**EXERCISE BRIEF**
Your answer must be a single number: how many lines in the records below contain the word "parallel".

**WORKING DATA**

------------------------------------------------------------------------

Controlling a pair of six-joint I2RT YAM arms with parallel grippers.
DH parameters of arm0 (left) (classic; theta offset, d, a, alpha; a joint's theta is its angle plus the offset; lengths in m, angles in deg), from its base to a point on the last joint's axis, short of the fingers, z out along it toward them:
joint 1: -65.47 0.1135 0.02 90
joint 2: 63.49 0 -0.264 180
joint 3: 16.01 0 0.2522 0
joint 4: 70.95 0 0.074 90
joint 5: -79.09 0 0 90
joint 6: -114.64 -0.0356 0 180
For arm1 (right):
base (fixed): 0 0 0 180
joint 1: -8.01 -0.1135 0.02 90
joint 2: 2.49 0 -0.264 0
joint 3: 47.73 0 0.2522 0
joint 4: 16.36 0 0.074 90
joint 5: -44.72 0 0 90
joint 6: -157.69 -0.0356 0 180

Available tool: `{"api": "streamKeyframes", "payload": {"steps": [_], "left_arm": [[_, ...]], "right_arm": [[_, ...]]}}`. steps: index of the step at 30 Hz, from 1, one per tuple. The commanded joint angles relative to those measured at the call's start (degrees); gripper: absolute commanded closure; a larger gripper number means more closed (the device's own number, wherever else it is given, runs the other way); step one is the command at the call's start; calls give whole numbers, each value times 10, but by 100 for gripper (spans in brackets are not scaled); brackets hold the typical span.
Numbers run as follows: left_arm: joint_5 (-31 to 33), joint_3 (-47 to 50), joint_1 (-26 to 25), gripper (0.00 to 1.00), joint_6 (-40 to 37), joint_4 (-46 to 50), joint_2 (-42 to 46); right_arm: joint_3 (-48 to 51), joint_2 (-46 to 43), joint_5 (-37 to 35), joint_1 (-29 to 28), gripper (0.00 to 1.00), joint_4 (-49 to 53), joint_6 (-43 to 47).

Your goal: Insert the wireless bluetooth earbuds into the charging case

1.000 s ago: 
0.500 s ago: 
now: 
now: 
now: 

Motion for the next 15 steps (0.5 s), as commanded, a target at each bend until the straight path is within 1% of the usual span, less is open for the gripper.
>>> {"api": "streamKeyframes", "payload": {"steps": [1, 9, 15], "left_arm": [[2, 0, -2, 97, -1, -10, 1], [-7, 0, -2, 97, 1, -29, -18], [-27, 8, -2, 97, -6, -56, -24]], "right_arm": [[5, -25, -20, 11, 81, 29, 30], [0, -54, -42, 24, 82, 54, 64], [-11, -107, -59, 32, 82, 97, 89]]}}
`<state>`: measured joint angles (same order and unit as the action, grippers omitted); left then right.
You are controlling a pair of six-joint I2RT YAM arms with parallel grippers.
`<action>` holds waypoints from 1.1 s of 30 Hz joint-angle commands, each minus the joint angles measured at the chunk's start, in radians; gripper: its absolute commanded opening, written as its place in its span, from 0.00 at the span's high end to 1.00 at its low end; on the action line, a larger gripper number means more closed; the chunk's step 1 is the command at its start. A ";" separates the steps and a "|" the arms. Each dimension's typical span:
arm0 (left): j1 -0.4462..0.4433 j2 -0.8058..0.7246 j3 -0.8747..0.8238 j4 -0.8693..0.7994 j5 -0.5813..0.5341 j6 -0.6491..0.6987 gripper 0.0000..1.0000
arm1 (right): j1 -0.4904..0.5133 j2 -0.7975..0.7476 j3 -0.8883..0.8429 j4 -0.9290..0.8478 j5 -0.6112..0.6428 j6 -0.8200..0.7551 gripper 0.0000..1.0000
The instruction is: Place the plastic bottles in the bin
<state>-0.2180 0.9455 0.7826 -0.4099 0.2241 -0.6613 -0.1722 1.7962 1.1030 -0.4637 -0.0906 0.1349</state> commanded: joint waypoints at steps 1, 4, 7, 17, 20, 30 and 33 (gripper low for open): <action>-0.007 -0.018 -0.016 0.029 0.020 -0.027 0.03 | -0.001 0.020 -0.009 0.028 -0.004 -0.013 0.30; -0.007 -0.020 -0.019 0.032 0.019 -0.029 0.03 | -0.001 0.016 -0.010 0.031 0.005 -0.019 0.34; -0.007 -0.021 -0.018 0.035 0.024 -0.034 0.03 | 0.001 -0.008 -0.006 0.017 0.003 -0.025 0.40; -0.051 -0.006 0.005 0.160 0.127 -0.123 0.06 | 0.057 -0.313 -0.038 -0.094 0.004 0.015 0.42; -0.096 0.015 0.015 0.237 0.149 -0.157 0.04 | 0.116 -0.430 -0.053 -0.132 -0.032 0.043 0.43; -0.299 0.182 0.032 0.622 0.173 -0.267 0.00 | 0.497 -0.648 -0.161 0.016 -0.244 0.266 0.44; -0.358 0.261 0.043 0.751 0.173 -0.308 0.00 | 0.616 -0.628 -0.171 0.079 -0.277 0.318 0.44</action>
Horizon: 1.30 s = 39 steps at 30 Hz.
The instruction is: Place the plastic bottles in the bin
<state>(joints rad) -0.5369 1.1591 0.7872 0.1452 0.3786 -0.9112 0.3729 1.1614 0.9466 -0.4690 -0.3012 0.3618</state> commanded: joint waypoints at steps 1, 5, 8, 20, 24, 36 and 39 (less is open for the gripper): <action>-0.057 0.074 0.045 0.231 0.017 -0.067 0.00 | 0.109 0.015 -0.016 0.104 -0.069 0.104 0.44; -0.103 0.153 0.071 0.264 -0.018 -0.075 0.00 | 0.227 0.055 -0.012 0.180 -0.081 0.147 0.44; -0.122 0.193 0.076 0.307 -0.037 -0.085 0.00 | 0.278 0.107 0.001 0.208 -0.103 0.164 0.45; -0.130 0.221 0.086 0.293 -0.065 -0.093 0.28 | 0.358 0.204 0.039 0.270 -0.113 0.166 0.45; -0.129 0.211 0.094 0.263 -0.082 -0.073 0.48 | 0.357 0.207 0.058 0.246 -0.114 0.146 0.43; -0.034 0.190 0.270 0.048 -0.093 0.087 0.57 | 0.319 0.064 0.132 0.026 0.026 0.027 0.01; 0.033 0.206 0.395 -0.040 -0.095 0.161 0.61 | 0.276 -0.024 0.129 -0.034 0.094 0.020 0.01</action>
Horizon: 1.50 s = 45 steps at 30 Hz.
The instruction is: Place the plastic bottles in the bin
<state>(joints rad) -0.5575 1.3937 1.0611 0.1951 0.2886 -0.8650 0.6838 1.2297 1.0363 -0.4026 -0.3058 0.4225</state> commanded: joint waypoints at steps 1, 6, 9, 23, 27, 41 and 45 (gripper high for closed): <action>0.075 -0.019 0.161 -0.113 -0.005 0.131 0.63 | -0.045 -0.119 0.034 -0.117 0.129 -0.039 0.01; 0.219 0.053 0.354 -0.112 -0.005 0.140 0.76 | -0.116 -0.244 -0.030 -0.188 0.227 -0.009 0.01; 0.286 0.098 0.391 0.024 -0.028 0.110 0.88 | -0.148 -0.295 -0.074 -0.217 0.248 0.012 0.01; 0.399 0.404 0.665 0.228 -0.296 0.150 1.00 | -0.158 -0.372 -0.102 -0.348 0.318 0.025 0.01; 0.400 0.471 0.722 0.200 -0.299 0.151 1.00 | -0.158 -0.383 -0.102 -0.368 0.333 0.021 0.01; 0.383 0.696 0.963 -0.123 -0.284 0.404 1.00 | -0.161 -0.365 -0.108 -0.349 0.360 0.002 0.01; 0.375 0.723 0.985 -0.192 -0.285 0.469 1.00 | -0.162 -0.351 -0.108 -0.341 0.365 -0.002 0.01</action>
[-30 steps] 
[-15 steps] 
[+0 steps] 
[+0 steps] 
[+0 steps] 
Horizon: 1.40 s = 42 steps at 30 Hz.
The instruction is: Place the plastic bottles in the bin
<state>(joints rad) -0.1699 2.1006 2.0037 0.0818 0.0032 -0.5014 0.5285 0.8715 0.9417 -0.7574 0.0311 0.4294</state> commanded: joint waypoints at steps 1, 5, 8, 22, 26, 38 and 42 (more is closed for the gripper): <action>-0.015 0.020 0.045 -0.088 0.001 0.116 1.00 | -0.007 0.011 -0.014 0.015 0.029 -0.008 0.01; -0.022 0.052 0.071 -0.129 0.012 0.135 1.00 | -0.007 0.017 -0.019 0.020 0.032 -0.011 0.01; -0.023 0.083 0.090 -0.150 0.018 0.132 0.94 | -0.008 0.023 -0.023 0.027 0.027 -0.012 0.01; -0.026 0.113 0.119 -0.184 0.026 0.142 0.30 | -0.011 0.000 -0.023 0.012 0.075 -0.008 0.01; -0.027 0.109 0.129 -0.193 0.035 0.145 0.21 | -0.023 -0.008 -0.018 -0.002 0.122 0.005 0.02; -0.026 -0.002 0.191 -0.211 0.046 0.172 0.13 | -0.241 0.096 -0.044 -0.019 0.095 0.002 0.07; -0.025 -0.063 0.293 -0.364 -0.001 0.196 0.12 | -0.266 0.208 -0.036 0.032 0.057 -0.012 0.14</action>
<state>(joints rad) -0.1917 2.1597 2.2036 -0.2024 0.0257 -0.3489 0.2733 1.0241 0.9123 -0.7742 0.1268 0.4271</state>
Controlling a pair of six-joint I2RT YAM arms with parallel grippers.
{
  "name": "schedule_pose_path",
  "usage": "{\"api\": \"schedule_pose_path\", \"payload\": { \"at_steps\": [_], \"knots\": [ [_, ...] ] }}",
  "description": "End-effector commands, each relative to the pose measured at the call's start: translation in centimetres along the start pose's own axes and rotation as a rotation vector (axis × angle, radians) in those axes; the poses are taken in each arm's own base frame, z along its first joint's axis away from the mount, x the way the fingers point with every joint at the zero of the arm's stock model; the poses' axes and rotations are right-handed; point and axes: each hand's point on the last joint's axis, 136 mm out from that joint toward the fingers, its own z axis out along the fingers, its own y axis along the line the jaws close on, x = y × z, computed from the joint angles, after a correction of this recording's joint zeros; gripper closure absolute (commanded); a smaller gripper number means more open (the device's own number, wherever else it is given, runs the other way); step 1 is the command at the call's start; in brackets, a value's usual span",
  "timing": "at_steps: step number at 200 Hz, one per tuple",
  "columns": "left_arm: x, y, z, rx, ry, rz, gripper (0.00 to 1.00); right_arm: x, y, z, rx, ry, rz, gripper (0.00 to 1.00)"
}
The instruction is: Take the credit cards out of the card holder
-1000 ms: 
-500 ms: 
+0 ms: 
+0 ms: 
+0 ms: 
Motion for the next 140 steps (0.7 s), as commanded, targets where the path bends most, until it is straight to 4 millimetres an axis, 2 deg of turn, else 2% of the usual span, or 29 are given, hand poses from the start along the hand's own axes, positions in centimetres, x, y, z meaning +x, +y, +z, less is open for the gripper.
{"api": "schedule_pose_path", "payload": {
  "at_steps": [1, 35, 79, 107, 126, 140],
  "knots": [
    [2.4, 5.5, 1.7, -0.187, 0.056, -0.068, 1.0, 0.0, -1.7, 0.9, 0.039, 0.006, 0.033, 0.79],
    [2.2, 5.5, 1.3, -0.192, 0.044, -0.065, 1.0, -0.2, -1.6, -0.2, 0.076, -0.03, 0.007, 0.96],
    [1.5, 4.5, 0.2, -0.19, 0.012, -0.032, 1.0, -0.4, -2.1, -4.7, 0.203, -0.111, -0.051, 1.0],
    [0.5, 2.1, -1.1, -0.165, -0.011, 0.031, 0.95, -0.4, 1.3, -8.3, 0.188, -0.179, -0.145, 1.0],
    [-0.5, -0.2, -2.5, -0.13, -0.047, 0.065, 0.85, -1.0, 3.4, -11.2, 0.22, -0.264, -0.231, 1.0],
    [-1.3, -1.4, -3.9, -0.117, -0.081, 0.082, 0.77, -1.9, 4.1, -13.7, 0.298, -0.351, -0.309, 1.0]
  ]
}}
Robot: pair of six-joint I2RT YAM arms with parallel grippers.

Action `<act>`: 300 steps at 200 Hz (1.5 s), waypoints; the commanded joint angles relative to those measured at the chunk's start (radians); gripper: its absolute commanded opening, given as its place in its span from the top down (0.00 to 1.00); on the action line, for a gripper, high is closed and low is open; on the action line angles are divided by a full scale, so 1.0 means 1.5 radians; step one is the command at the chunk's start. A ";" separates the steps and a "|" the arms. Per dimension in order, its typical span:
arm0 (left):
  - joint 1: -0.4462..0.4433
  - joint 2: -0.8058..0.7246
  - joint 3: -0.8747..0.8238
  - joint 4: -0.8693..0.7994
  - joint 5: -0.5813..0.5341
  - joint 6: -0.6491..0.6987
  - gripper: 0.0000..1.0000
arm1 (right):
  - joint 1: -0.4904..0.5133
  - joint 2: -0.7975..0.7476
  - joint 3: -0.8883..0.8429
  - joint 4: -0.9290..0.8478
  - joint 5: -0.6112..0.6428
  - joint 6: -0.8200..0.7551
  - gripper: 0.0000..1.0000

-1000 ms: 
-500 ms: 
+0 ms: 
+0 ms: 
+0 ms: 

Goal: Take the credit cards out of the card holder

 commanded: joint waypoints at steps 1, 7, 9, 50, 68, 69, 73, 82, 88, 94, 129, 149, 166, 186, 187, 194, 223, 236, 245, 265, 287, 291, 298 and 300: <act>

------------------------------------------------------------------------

**YOUR RESPONSE**
4